Verlorene Bundeswehr-Reservisten
30 May 2025, 11:58 Uhr
Datenschutzregeln verhindern effektive Kontaktaufnahme. Anstelle von Reservisten werden unerfahrene Jungen und alte Männer zur Bundeswehr eingezogen.
Die Bundeswehr kann derzeit rund eine Million potenzielle Reservisten nicht kontaktieren. Das liegt an den zu strengen Datenschutzbestimmungen der deutschen Armee. Patrick Sensburg, Vorsitzender des Reservistenverbands, beklagte, dass die Adressen von Reservisten verloren gegangen seien.
„Wir haben ihre Kontaktdaten verloren. Das ist verrückt“, sagte Sensburg zu Financial Times.
Mit der Aussetzung der Wehrpflicht im Jahr 2011 endete auch die Erfassung von Wehrpflichtigen. Zwar sind die Namen der Ehemaligen weiterhin gespeichert, Adressen fehlen jedoch. Dies erschwert es, herauszufinden, wer wieder als Reservist tätig sein könnte. Der Verband kümmert sich um insgesamt zehn Millionen ehemalige Soldaten und Wehrpflichtige, von denen allerdings neun Millionen bereits über 65 Jahre alt sind.
In den verbleibenden rund einer Million Reservisten sieht Sensburg eine wertvolle Personalquelle, die dringend gebraucht wird. Darunter sind auch 93.000 Veteranen des Afghanistan-Einsatzes. Diese Gruppe hat großes Potenzial. Aber jetzt weiß die Bundeswehr nicht einmal, ob sie wieder dienen wollen.

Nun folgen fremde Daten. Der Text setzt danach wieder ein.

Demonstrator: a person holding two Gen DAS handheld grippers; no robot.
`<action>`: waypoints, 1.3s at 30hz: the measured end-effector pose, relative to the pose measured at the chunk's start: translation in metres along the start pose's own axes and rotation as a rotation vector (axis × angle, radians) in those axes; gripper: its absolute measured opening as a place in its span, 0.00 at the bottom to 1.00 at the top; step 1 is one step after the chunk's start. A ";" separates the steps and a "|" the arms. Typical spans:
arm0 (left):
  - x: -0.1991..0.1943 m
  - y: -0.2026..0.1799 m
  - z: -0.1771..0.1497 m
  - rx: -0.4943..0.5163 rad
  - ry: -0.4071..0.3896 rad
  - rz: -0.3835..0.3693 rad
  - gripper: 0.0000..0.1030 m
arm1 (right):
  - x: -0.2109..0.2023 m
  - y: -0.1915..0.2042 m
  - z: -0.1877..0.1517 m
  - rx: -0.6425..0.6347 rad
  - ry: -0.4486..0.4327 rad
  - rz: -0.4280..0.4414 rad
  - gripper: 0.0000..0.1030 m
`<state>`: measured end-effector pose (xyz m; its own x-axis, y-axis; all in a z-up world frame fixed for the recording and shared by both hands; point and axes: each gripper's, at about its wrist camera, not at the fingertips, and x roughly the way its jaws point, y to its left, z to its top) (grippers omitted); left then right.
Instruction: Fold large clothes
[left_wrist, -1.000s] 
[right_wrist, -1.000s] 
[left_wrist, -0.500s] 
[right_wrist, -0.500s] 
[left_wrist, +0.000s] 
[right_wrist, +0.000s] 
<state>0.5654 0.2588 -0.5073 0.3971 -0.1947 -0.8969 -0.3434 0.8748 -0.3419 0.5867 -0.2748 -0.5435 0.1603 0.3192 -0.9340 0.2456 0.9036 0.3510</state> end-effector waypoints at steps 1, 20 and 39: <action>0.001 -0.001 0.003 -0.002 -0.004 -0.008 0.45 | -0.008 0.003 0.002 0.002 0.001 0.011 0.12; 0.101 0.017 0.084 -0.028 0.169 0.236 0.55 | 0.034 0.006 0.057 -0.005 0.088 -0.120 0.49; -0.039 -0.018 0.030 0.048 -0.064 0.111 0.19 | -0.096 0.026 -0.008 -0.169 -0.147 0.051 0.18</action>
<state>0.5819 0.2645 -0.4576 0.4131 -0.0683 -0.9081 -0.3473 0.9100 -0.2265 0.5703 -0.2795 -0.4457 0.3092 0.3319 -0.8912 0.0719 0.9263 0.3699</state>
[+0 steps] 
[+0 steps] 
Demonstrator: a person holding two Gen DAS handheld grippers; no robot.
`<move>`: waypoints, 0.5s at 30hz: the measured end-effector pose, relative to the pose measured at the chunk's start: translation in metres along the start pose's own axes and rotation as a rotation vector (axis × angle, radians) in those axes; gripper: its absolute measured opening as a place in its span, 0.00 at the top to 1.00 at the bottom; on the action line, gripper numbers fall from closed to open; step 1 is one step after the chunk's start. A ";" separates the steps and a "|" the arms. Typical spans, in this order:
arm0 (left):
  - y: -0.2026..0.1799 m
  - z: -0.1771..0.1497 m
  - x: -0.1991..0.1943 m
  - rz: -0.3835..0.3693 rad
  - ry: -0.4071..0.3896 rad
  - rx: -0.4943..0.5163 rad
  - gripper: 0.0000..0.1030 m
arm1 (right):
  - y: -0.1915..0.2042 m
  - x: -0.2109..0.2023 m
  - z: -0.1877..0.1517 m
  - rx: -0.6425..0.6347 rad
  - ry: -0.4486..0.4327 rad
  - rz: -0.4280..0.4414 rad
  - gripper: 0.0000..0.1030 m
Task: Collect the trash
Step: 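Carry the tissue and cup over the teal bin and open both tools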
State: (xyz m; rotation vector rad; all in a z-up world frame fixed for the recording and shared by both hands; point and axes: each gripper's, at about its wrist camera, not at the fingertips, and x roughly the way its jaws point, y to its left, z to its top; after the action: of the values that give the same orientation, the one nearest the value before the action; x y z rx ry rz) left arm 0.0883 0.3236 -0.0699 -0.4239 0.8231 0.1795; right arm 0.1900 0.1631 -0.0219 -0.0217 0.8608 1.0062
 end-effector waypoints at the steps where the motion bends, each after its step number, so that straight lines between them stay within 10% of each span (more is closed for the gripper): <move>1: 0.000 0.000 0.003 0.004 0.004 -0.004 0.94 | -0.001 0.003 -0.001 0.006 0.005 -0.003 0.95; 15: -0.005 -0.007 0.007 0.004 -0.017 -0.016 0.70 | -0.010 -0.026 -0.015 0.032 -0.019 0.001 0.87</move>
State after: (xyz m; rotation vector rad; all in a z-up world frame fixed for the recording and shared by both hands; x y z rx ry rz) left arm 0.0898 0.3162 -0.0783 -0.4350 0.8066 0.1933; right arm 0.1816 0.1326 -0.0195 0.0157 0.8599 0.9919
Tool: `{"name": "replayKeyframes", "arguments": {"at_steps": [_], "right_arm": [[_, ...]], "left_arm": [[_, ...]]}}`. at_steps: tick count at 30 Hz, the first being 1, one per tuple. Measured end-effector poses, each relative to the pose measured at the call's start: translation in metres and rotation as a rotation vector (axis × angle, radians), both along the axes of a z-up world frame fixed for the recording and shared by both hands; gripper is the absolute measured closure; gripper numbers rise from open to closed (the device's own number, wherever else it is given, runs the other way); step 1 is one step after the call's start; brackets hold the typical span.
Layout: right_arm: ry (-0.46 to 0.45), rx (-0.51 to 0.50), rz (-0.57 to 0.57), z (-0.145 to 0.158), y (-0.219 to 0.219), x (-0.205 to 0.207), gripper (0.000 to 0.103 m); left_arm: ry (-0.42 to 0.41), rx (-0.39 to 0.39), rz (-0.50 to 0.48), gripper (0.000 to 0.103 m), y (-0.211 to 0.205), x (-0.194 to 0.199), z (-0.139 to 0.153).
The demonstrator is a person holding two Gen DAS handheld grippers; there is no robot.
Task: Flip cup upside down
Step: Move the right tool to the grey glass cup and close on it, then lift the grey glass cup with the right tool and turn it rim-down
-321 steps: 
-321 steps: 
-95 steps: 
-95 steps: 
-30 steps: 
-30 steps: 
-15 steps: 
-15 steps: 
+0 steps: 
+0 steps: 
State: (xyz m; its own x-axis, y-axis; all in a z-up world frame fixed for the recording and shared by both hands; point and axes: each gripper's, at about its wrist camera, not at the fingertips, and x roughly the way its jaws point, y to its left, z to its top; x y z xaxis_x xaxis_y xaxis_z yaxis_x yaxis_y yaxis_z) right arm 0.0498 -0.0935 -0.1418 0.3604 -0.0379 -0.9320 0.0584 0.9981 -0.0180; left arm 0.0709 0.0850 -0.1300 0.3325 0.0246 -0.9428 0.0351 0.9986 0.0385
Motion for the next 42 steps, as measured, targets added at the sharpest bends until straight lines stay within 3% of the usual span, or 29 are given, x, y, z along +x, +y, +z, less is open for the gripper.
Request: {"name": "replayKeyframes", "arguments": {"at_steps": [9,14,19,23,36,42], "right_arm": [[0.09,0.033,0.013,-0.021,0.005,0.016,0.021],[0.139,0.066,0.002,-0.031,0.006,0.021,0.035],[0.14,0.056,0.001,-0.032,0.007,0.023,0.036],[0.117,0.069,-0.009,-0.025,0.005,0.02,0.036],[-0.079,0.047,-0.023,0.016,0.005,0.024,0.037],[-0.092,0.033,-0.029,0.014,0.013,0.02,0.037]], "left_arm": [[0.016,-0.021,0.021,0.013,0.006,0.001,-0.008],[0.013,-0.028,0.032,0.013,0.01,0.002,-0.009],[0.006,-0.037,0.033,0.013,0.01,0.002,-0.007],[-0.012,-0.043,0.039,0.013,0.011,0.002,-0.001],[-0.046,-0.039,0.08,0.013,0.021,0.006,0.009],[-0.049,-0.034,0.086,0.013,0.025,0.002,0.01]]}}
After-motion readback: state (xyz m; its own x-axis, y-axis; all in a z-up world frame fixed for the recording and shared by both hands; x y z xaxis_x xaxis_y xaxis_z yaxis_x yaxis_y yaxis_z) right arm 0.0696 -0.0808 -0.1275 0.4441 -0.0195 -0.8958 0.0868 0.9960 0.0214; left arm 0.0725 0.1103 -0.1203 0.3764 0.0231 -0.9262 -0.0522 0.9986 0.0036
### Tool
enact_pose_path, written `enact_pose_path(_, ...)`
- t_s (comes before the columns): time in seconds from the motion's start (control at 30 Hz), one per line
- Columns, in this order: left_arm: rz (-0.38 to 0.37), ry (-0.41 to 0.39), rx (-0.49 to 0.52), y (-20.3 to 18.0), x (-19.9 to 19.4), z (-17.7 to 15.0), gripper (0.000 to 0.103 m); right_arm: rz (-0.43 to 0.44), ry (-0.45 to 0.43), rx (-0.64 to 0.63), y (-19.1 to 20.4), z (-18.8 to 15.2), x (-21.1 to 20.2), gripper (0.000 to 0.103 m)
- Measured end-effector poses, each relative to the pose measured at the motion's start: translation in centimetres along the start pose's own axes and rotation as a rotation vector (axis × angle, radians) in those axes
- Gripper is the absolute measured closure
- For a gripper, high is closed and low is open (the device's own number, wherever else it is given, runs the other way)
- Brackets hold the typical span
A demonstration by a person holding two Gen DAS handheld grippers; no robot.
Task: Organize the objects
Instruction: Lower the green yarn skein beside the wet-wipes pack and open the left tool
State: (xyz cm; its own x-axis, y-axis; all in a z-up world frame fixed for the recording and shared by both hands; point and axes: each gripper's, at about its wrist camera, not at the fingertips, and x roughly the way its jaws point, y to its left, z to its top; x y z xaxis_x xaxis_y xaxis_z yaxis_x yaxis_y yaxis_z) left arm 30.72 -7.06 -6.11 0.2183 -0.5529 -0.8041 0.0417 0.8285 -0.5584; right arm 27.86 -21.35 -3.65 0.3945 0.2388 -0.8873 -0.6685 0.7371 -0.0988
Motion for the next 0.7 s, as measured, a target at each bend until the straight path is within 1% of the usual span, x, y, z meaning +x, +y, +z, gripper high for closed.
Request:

Ein Beispiel für die Ungleichheit im Umgang mit persönlichen Daten sieht er im Vergleich mit der Rundfunkgebühr. Dort funktioniere die Weitergabe von Daten zwischen Meldebehörden und Beitragsservice reibungslos, während die Bundeswehr solche Informationen nicht nutzen dürfe.
„Es ist absurd, dass Bürger nach einem Umzug sofort Post von der Gebührenstelle erhalten, wir aber nicht einmal Reservisten erreichen können“, so Sensburg.
Der Reservistenverband erhält jährlich 24 Millionen Euro vom Bund, um Angebote für ehemalige Soldaten bereitzustellen. Das Geld sei gut investiert, meint Sensburg. Auch wenn nur ein Viertel der betroffenen Gruppe wieder dienen würde, ließe sich das Ziel der Reserve problemlos erreichen.
Das Verteidigungsministerium teilte auf Anfrage mit, dass derzeit geprüft werde, wie sich der Datenschutz mit den Anforderungen der Reservearbeit und der geplanten Wiederaufnahme einer militärischen Erfassung verbinden lasse. Eine Lösung für die millionenfache Datenlücke steht bislang jedoch aus.
Ein solches Vorgehen kann als unverantwortlich bezeichnet werden. In der Bundeswehr herrscht bereits ein großer Mangel an Soldaten, und junge Menschen wollen nicht in den Krieg ziehen. Die Bundesregierung erwägt nun die Einführung der Wehrpflicht. Aller Voraussicht nach wird sie alte Männer und junge Männer, die gerade die Schule beendet haben und keine Kampferfahrung haben, zwangsverpflichten.